Join us today as we navigate through the complexities of mental health, triumphs over adversity, and the unwavering support that became the cornerstone of his journey. A super special shout out to his incredible wife, a true ally in the fight against the shadows. So stay tuned for a conversation that transcends silence and empowers the warrior within. If you'd like to reach Tyler and send him a message of encouragement or tell him how his story resonated with you.
Stick around till the end of the episode and I'll tell you how. Thank you so much for joining us today. How are you?
Speaker 2 (03:05.843)
Hi, thank you for having me. I'm doing okay today. Today's been an okay day.
I did want to say thank you again. It's so difficult to put yourself out there and speak about a trauma like this. It's deeply personal and my listeners and I are so grateful for you coming on the show and being an open book like this. Thank you so much.
out of prom and that, I mentioned earlier, thank you for this podcast as well, because you're doing incredible work by providing like organizations says, a voice to the boys. So thank you for doing that as well.
My hope is just to help people feel heard and seen and not so alone. So do you want to share about the military?
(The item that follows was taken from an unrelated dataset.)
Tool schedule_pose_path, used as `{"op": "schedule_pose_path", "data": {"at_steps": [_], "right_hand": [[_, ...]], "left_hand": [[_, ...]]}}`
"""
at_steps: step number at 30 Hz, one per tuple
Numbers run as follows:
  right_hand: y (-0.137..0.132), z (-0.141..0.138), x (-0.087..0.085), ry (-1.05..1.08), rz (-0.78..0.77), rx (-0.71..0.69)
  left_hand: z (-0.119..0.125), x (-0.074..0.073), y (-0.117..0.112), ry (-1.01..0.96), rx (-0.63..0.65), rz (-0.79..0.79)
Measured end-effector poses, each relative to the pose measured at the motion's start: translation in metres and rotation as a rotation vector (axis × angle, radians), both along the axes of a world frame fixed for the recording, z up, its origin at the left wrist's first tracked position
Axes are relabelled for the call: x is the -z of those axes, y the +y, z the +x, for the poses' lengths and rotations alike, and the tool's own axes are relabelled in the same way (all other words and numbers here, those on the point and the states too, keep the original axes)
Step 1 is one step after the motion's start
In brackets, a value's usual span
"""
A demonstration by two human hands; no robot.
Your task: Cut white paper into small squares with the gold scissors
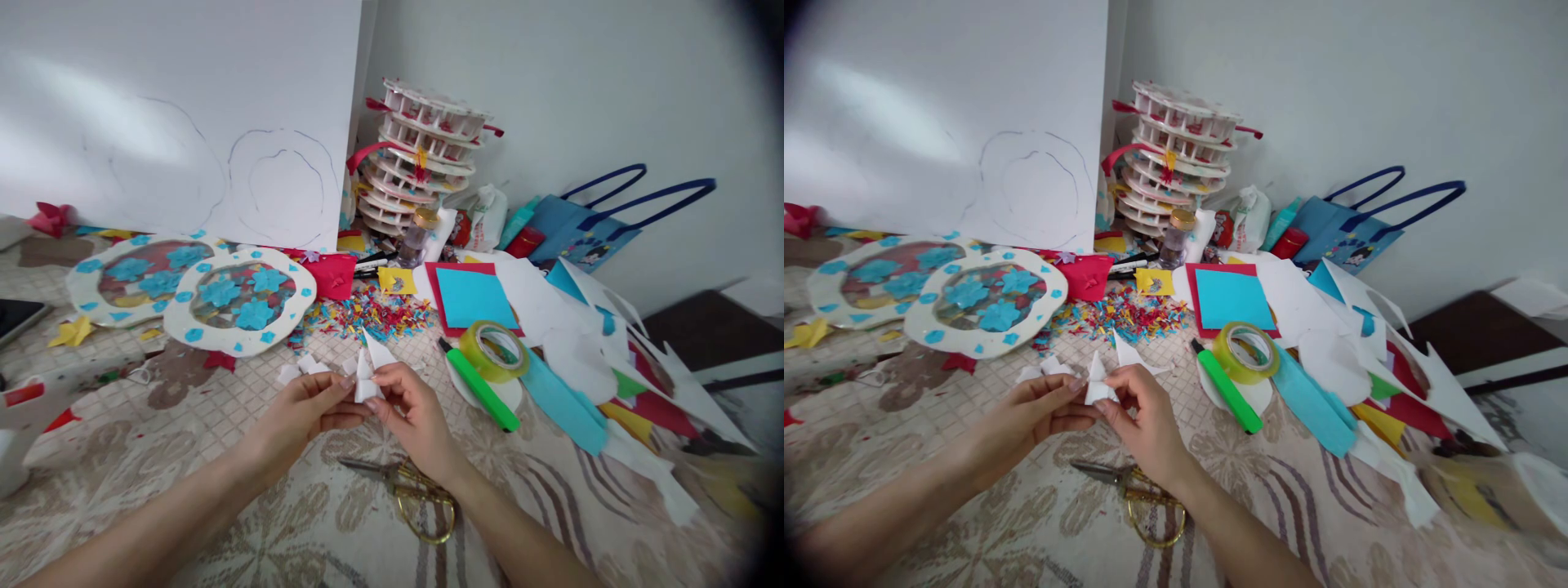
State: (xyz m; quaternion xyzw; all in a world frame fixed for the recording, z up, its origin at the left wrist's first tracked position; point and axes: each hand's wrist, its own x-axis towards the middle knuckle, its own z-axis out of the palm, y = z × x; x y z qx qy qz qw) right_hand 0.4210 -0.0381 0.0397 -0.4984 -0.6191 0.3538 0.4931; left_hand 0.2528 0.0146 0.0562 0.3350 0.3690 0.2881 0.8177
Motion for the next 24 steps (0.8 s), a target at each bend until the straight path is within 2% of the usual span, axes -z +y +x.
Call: {"op": "schedule_pose_path", "data": {"at_steps": [18, 24], "right_hand": [[-0.0002, 0.0002, -0.0006, -0.085, 0.012, 0.005], [-0.0013, -0.0004, -0.0061, -0.149, 0.059, 0.006]], "left_hand": [[-0.0002, 0.0013, 0.0000, -0.013, -0.011, 0.005], [0.0009, 0.0009, -0.0002, 0.060, 0.031, 0.071]]}}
I got a little bit late of start then compared to others a little bit. joined when I was a enlisted when I was 26. There was kind of an answer I give to the Air Force when I was, you you usually have your recruiter, maybe your first base when you get there, the usually always, you know, asked to be, what were your motivations to, to join and everything. And so I kind of had a stock answer that was, you know, kind of I varied from at times was, you know, I just wanted to get my college, you know, my
Speaker 2 (04:22.516)
my master's paid for because I already had received my bachelor's before I came in and worked in the criminal justice field. That was one answer I gave. I just wanted to do something different. But the real answer was kind of twofold. One was I wanted to kind of get away from my childhood environment. I kind of grew up just outside of Flint, lived there all my life. Grew up being sexually abused as a child.
Very distrusting environment, not a healthy family environment, very distrusting of family at that time. Being able to be pretty resilient, I look back on and kind of was able to suppress a lot of that stuff growing up. I was able to mold myself into kind of, know, think model, looking back at it, being able to model some of my behavior from, you know, what was considered typical and normal behavior. And so I was able to.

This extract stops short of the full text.